IUPAC nomenclature is a set of recommendations for naming chemical compounds and for describing chemistry and biochemistry in general. The International Union of Pure and Applied Chemistry (IUPAC) is the international authority on chemical nomenclature and terminology.

== History of the Standardisation of Nomenclature ==
In 1787, Louis-Bernard Guyton de Morveau published his nomenclature recommendations in collaboration with fellow French chemists Berthollet, de Fourcroy and Lavoisier.
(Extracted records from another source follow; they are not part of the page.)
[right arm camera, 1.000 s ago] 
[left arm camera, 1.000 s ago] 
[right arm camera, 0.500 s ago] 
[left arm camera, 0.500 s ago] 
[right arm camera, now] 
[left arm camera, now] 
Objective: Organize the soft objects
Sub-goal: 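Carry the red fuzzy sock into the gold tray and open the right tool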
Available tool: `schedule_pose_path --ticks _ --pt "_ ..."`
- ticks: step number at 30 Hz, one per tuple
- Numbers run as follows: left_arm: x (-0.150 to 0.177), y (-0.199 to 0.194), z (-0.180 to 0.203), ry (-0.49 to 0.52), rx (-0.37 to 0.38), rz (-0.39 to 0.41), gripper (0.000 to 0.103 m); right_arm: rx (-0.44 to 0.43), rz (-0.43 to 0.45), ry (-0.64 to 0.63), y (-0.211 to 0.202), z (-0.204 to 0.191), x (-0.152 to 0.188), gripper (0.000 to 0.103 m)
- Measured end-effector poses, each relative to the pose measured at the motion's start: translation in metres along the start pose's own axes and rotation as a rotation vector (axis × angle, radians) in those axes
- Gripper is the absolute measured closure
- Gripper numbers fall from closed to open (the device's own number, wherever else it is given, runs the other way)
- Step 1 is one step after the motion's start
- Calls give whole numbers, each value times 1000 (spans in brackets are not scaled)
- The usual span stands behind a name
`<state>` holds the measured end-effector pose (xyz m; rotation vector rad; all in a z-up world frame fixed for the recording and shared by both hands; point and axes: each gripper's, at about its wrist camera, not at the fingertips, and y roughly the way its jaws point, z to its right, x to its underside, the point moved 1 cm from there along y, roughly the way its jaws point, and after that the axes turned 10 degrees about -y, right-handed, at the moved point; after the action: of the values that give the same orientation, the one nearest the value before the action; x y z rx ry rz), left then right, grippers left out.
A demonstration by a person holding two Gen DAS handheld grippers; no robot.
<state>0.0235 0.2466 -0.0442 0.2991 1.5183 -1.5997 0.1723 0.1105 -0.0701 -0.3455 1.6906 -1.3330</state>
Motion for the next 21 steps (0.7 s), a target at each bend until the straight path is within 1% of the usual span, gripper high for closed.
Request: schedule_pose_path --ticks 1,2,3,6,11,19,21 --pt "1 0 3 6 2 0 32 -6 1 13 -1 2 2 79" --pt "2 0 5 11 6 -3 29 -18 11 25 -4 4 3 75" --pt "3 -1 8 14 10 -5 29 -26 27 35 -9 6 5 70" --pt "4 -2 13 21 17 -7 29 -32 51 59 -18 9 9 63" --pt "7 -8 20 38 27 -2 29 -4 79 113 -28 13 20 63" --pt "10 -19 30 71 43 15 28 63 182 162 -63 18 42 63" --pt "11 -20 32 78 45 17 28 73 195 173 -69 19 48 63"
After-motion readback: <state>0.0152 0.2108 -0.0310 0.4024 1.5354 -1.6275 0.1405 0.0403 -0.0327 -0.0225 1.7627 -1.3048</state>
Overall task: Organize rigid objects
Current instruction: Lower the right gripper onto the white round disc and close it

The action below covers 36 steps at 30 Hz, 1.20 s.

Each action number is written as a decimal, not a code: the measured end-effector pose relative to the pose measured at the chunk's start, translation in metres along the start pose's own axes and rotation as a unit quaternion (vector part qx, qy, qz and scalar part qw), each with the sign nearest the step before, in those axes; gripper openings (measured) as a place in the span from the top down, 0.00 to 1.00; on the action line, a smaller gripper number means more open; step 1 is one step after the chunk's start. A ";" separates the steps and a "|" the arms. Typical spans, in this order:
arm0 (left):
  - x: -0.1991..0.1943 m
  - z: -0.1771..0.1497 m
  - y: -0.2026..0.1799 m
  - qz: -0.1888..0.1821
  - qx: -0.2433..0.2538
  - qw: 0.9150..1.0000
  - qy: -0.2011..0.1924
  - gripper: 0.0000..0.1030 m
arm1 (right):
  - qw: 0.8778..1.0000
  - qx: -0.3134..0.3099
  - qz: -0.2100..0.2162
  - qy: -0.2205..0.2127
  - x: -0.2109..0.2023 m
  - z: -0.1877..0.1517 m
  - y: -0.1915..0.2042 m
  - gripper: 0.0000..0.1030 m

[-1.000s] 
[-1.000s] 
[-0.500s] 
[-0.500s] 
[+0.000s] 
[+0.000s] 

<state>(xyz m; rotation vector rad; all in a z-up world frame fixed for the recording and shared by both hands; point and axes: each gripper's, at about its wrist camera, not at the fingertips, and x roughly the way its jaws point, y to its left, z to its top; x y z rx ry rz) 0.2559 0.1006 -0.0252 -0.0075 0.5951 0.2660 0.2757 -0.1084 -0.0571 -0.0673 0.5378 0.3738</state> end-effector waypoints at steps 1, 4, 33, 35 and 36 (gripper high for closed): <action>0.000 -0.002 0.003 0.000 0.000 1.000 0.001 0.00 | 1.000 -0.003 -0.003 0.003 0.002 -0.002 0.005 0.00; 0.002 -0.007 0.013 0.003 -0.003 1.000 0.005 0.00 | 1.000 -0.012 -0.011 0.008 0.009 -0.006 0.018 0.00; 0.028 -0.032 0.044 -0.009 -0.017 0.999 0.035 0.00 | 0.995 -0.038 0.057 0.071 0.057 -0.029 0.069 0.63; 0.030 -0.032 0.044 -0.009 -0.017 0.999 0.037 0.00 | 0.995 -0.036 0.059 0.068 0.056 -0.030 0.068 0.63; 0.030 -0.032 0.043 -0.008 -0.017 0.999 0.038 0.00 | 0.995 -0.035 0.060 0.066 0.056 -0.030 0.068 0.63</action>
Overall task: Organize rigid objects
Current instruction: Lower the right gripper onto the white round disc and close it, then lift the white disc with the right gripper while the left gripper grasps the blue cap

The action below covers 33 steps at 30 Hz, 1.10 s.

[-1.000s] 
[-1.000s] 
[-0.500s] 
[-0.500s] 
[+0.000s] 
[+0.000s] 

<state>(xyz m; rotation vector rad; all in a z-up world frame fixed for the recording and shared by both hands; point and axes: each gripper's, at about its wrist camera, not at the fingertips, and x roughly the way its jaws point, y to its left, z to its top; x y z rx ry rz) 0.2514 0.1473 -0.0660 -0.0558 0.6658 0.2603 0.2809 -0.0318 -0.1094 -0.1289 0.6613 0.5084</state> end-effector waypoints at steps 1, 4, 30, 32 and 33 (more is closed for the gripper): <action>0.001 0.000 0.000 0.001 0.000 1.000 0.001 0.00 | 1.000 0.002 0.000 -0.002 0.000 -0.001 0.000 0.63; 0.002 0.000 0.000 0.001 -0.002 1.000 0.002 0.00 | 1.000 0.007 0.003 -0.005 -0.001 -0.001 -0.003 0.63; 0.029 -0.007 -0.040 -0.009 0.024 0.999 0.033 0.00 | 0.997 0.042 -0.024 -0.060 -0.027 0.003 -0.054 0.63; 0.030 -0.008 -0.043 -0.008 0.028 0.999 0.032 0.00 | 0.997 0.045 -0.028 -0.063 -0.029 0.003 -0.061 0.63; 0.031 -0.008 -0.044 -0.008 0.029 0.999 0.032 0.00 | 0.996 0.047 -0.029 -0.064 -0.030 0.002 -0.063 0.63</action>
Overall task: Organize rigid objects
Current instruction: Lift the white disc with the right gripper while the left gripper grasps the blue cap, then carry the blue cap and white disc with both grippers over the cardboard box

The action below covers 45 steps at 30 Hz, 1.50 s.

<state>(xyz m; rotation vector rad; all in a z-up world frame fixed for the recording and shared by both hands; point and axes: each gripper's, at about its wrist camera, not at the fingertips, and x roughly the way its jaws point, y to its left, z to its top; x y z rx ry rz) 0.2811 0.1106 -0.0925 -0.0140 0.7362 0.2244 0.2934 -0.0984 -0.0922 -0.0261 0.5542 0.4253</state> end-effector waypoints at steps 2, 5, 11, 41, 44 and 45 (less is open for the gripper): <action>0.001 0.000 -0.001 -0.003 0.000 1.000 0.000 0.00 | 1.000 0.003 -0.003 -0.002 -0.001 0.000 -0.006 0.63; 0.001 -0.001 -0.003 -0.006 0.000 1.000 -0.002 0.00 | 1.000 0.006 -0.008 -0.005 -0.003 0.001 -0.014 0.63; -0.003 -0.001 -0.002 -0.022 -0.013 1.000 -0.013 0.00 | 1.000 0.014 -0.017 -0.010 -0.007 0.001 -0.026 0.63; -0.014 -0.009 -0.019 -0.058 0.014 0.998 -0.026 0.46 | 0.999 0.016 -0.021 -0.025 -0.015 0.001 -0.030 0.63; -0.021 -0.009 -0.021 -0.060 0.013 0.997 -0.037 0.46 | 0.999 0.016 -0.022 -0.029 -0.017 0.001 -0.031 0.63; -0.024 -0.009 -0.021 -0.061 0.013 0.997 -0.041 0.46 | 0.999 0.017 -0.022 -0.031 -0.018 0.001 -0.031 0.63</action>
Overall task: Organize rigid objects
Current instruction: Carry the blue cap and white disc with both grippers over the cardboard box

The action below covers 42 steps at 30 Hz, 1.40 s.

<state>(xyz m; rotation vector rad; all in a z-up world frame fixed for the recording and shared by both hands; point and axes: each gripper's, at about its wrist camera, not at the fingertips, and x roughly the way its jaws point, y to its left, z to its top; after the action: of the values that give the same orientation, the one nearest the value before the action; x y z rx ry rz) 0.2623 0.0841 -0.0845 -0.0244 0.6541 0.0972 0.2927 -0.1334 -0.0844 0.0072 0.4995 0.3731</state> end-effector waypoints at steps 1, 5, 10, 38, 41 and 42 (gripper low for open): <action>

This work however covered only what are now called inorganic compounds. With the expansion of organic chemistry in the 19th century, and a greater understanding of the structure of organic compounds, the need for a more global standardised nomenclature became more prominent. Following a series of meetings, the first of which was established in 1860 by August Kekulé, the Geneva Nomenclature of 1892 was created.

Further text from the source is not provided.